Threat of trolls, bots and fake news in the EU elections

Following accusations of Russian interference in the 2016 US presidential election and online meddling in the Brexit referendum in Britain that year, many fear that the European Union elections in May could be the next target.
From May 23 to 26, the citizens of all EU member states can vote for the next European Parliament. Opinion polls suggest that radical, eurosceptic parties will do well, potentially hampering the bloc’s work for the coming five years.
EU officials fear that malign actors — such as Russia — could magnify this trend through disinformation and election meddling.
“We must not be naive: there are those who want to disrupt European elections and their tools are sophisticated,” European Commission Vice-President Frans Timmermans said in September.

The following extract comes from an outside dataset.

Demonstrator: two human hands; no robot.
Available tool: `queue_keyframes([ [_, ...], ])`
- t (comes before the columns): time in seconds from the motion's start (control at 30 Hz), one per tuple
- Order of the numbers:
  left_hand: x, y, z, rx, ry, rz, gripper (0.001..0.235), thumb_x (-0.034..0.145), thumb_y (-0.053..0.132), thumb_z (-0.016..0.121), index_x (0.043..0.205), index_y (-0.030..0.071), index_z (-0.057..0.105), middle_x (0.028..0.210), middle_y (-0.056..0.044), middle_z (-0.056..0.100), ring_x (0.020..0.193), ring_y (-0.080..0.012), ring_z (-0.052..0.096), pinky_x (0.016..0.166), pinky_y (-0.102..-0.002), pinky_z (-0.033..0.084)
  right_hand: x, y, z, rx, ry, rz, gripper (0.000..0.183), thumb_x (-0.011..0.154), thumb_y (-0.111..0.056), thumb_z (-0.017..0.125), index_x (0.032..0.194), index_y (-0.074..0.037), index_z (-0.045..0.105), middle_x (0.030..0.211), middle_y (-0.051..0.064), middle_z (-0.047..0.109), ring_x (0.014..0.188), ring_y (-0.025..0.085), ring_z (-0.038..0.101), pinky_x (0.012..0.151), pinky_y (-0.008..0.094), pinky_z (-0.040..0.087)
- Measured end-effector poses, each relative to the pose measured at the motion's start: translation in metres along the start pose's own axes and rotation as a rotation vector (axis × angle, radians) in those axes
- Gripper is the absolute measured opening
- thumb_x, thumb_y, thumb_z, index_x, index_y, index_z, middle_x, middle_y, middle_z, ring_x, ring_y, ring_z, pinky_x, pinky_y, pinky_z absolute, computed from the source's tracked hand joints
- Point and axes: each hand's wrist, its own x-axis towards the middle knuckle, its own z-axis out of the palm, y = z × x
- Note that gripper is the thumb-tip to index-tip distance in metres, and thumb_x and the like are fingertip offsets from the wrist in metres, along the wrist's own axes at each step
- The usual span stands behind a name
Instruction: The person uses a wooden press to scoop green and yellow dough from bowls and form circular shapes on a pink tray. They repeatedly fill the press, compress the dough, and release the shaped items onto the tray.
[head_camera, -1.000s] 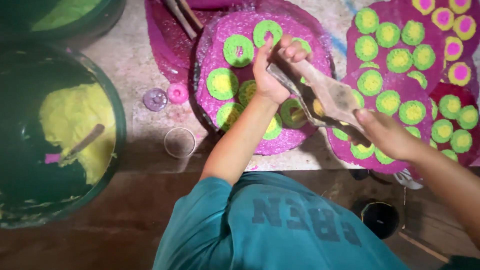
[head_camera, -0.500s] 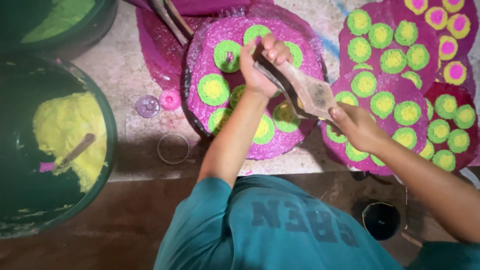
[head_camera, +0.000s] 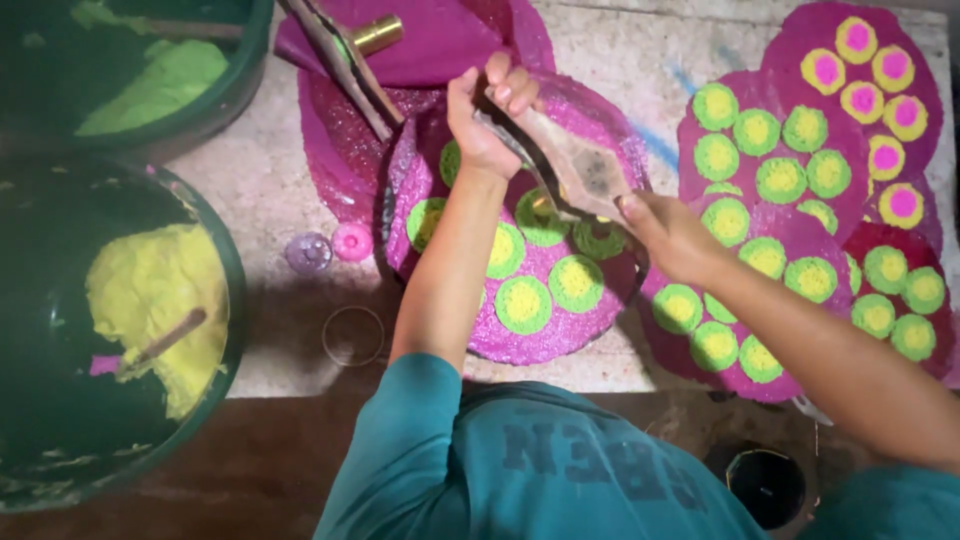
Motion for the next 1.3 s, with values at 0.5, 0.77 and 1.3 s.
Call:
queue_keyframes([
  [0.5,0.019,0.081,0.057,0.084,0.32,0.021,0.053,0.093,0.062,0.042,0.088,0.012,0.056,0.073,0.0,0.052,0.075,-0.018,0.053,0.085,-0.038,0.048,0.07,-0.024,0.015,0.136,-0.093,-0.18,0.068,0.106,-0.058,0.029,0.102,-0.001,0.067,0.072,0.01,0.06,0.072,0.019,0.057,0.068,0.04,0.048],
  [0.77,0.021,0.117,0.023,0.153,0.202,0.157,0.048,0.104,0.059,0.042,0.083,0.016,0.049,0.069,0.005,0.044,0.065,-0.0127,0.045,0.07,-0.033,0.043,0.095,-0.083,0.03,-0.044,0.021,-0.165,0.061,0.104,-0.055,0.038,0.103,0.0,0.066,0.076,0.018,0.065,0.071,0.029,0.066,0.072,0.045,0.05],
  [1.3,0.053,0.094,0.038,0.251,0.215,0.086,0.048,0.103,0.057,0.039,0.079,0.016,0.05,0.066,0.004,0.044,0.062,-0.0143,0.043,0.067,-0.034,0.039,0.105,-0.036,0.012,0.116,-0.031,-0.113,0.065,0.106,-0.057,0.035,0.097,-0.002,0.068,0.074,0.013,0.063,0.069,0.027,0.061,0.063,0.043,0.051],
])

“We have seen attempts to interfere in elections and referenda, with evidence pointing to Russia as a primary source of these campaigns,” his colleague Andrus Ansip added in December.

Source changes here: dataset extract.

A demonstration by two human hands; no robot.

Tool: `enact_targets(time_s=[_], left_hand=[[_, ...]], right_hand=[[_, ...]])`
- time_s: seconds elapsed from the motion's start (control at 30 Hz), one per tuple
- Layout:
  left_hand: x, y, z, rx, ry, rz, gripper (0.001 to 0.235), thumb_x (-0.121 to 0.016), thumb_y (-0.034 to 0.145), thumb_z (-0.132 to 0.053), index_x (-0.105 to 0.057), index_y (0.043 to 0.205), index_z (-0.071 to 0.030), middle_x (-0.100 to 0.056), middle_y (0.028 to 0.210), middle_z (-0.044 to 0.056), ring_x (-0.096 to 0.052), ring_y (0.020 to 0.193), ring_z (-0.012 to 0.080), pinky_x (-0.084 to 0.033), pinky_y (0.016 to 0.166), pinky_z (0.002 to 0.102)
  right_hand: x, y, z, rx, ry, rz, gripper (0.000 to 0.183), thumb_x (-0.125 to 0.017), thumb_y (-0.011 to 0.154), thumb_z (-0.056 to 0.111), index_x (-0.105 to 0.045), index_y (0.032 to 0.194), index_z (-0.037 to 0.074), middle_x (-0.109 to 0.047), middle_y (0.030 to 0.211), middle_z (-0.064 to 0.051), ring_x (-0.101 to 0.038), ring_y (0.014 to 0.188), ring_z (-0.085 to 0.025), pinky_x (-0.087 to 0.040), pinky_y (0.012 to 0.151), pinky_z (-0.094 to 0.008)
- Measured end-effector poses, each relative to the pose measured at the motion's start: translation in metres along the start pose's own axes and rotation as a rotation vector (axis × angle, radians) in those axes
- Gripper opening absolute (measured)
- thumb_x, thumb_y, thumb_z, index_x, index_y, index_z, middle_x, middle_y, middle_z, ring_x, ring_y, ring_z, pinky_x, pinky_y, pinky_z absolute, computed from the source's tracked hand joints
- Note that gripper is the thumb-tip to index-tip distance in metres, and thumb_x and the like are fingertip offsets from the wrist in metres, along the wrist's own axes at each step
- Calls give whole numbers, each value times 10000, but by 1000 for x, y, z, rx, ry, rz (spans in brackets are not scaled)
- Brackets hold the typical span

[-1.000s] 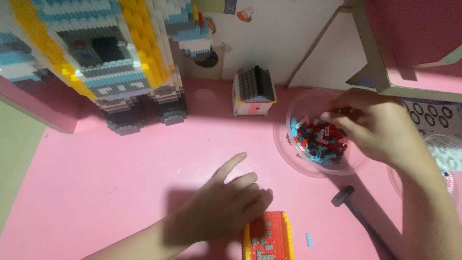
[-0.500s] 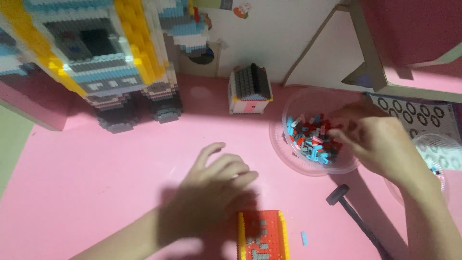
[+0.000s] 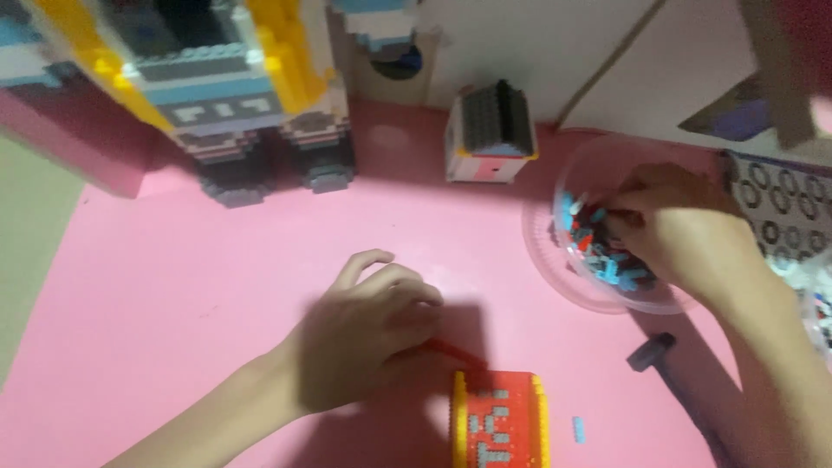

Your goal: The person assembles small red and blue plastic bricks on a pink surface. They pick up individual pieces from a container and connect them to form a small strip, occasionally using a black hammer-like tool to tap the pieces together.

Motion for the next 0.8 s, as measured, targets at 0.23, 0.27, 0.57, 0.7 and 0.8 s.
enact_targets(time_s=[0.23,0.27,0.57,0.7,0.8], left_hand=[[-8,-9,18,220,-6,-15,204,-663,1029,-374,-812,953,-258,-720,1174,-90,-589,1184,372,-568,825,467],[-5,-5,12,154,-13,-34,192,-653,1052,-299,-769,952,-185,-692,1141,-45,-582,1113,360,-522,913,461],[-31,35,-11,-29,189,-4,190,-642,1012,-142,-644,823,-130,-577,874,36,-573,825,282,-475,841,460],[-30,35,-12,-39,120,-68,161,-668,1029,-168,-692,875,-127,-598,979,41,-585,904,274,-473,897,471],[-28,29,-11,-36,139,-114,69,-692,1028,-154,-756,1023,-179,-616,1133,37,-571,1082,265,-474,1029,512]], right_hand=[[45,-24,16,153,-16,-249,326,-821,915,453,-829,1085,174,-763,1090,-55,-702,1082,-313,-547,921,-414],[57,-33,18,86,129,-242,246,-774,985,343,-809,1090,123,-768,1068,-51,-690,1002,-248,-512,901,-375],[53,-108,104,264,724,-104,189,-865,758,254,-824,904,140,-849,839,66,-723,686,-50,-552,660,-213],[40,-111,131,346,795,-213,138,-760,878,170,-820,965,81,-819,982,-44,-795,905,-158,-621,879,-266],[31,-108,131,324,752,-264,153,-773,891,141,-817,1016,64,-738,916,-39,-715,831,-145,-576,792,-245]])
Point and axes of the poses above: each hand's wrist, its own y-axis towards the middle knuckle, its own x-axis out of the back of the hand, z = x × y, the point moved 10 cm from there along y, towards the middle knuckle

Disinformation and fake news works by tapping into people’s emotions, according to Ben Nimmo, an expert on disinformation with the Atlantic Council think-tank.

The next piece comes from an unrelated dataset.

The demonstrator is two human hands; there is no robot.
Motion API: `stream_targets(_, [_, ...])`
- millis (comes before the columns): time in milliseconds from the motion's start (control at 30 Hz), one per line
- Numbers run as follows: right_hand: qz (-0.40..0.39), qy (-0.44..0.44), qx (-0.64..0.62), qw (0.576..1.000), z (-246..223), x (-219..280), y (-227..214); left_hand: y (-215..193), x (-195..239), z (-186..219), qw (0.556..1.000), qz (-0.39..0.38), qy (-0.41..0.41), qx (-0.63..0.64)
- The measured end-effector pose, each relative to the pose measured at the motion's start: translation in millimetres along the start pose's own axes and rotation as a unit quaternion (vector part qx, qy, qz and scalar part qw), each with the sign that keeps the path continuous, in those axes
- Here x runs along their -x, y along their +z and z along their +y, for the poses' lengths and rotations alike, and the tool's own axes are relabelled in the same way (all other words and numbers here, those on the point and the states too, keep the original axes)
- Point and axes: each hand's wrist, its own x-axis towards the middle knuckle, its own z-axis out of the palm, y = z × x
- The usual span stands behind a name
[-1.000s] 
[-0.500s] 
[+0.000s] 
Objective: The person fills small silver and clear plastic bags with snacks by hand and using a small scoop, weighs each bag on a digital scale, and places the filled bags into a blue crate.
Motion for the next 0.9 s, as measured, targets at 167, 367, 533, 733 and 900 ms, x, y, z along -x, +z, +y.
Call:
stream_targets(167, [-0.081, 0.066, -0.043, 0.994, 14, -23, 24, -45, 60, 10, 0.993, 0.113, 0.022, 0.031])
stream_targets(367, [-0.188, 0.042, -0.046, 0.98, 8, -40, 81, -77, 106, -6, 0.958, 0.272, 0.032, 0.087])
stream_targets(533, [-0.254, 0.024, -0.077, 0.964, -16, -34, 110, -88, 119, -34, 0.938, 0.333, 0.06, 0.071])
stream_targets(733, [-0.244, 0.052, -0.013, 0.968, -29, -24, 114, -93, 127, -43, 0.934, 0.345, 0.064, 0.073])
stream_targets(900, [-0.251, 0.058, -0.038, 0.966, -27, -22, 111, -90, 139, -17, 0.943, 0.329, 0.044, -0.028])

“It’s about hitting them [voters] with lots and lots of scary stories until they feel so afraid or so angry that they make a bad decision,” he said.
A lot of this work is carried out by trolls, who Nimmo describes as “a nasty human being who is posting stuff to cause trouble,” and bots — small software programmes that retweet messages en masse to make them look popular.
But how can voters protect themselves from being manipulated? Nimmo has some simple advice: slow down.
“Before you share a post, particularly if it’s a post that makes you angry or afraid, start thinking: ‘Why is somebody trying to make me angry or afraid?’” he noted.
However, politicians also have a role to play, according to Nimmo, since disinformation tends to target groups with genuine grievances,such as jobless people without prospects who feel ignored by the elite.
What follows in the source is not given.